What the task asks >> Show all lines from the material that carry the word "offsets".

Collected material >>
......

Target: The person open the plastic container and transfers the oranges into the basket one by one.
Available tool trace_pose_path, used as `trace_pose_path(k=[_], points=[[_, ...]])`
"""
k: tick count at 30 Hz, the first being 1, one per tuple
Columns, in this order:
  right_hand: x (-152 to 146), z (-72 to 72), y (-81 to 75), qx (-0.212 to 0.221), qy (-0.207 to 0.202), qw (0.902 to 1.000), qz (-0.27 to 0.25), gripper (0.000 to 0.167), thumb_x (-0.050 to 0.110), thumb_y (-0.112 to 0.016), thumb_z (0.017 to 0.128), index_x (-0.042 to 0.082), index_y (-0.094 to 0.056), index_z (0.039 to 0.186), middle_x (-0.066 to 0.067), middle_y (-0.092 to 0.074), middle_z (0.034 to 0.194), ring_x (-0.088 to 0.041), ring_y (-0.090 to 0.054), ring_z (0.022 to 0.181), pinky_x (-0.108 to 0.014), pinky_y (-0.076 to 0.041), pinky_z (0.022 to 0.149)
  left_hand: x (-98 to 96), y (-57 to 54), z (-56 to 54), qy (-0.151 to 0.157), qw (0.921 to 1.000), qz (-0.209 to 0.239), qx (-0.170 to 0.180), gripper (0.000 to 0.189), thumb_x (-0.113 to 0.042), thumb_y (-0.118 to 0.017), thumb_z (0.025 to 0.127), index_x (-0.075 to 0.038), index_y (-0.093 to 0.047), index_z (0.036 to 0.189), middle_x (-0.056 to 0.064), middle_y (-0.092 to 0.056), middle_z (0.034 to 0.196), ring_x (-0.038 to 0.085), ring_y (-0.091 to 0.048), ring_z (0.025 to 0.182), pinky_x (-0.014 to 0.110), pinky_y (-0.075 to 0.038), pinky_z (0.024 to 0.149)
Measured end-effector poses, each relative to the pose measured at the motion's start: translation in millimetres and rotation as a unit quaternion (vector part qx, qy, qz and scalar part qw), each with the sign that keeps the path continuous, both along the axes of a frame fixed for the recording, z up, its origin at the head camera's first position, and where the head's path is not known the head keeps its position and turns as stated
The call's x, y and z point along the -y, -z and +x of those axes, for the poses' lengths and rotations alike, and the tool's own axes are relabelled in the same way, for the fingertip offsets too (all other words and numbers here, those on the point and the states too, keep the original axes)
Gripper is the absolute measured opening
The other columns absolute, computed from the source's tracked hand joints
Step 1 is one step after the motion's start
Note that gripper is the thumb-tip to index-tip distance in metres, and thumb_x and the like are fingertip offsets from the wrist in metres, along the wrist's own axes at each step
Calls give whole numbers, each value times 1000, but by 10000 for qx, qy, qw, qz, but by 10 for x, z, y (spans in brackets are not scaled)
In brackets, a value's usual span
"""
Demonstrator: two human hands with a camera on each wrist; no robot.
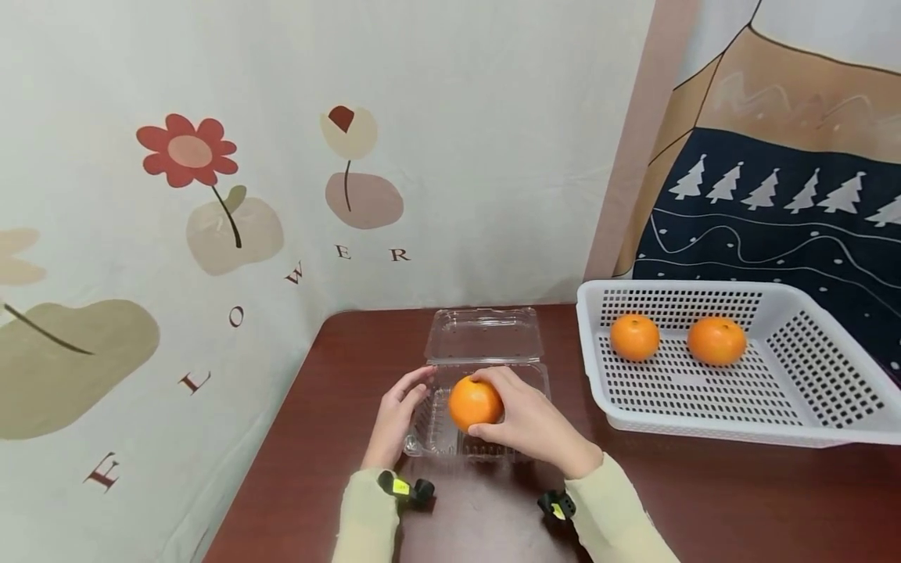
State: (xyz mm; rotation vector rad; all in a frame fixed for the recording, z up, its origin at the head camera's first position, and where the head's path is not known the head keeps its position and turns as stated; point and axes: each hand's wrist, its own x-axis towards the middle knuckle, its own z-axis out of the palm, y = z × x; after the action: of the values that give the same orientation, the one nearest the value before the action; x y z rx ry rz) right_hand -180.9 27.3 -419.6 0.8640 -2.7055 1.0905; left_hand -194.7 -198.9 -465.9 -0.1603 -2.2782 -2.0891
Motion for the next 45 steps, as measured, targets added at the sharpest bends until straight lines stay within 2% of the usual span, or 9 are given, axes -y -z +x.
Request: trace_pose_path(k=[5,10,17,22,25,28,32,36,45], points=[[-14,10,-106,-194,-73,9998,-58,63,50,-71,67,28,-44,120,16,-44,117,-2,-50,91,-26,-46,76,5,7,-5,-79,10000,-21,46,31,-12,-46,93,-6,-53,122,14,-50,125,28,-45,117,27,-38,94],[-74,28,-194,-437,107,9989,-134,62,47,-73,66,28,-46,119,18,-43,116,-1,-49,94,-27,-46,77,-27,17,-23,-32,9999,-106,10,31,-14,-46,93,-7,-53,122,15,-50,125,28,-46,115,32,-37,96],[-191,71,-283,-377,190,9987,-271,62,43,-73,67,30,-44,121,18,-41,117,-3,-50,92,-29,-46,75,-26,41,-6,-36,10000,-2,-53,31,-12,-46,93,-6,-53,122,15,-50,125,28,-44,117,30,-37,96],[-336,83,-319,-415,274,9980,-385,64,42,-73,69,29,-42,123,17,-40,121,-5,-51,93,-31,-46,77,-44,58,-1,-24,10000,-25,-73,30,-12,-46,93,-7,-54,121,11,-52,124,23,-46,116,28,-38,95],[-421,65,-330,-451,334,9975,-426,62,40,-73,70,27,-43,122,15,-41,121,-5,-51,95,-30,-46,79,-51,49,8,-31,10000,-18,-50,30,-11,-46,93,-8,-54,121,8,-53,123,22,-46,115,30,-37,96],[-471,22,-331,-406,408,9971,-496,56,30,-74,72,22,-46,119,10,-48,115,-6,-54,92,-28,-48,78,-44,25,14,-45,10000,-59,-14,30,-11,-46,93,-9,-55,121,9,-53,124,23,-46,116,34,-36,97],[-426,-63,-265,-407,340,9986,-40,50,20,-72,74,16,-50,118,5,-54,111,-10,-54,95,-29,-47,81,-21,-16,-9,-64,9999,-80,-29,30,-11,-46,93,-9,-54,122,12,-52,124,25,-45,116,35,-35,97],[-321,-110,-158,-288,228,9984,425,50,24,-70,76,17,-51,121,5,-53,116,-12,-52,104,-33,-44,85,-14,-29,-37,-61,10000,-67,-24,30,-12,-47,92,-9,-54,122,11,-52,123,24,-46,116,34,-36,97],[-233,-101,-79,-80,180,9992,361,44,27,-67,78,20,-53,119,7,-53,116,-13,-53,101,-34,-45,83,-18,-20,-28,-95,9999,-15,78,31,-14,-47,93,-8,-54,122,7,-53,123,20,-48,114,32,-39,94]])
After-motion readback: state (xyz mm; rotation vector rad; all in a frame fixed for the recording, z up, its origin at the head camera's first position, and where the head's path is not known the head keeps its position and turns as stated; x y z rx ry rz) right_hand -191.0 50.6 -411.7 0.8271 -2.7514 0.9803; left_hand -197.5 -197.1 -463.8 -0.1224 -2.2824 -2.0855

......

Answer space >>
The call's x, y and z point along the -y, -z and +x of those axes, for the poses' lengths and rotations alike, and the tool's own axes are relabelled in the same way, for the fingertip offsets too (all other words and numbers here, those on the point and the states too, keep the original axes)
Note that gripper is the thumb-tip to index-tip distance in metres, and thumb_x and the like are fingertip offsets from the wrist in metres, along the wrist's own axes at each step

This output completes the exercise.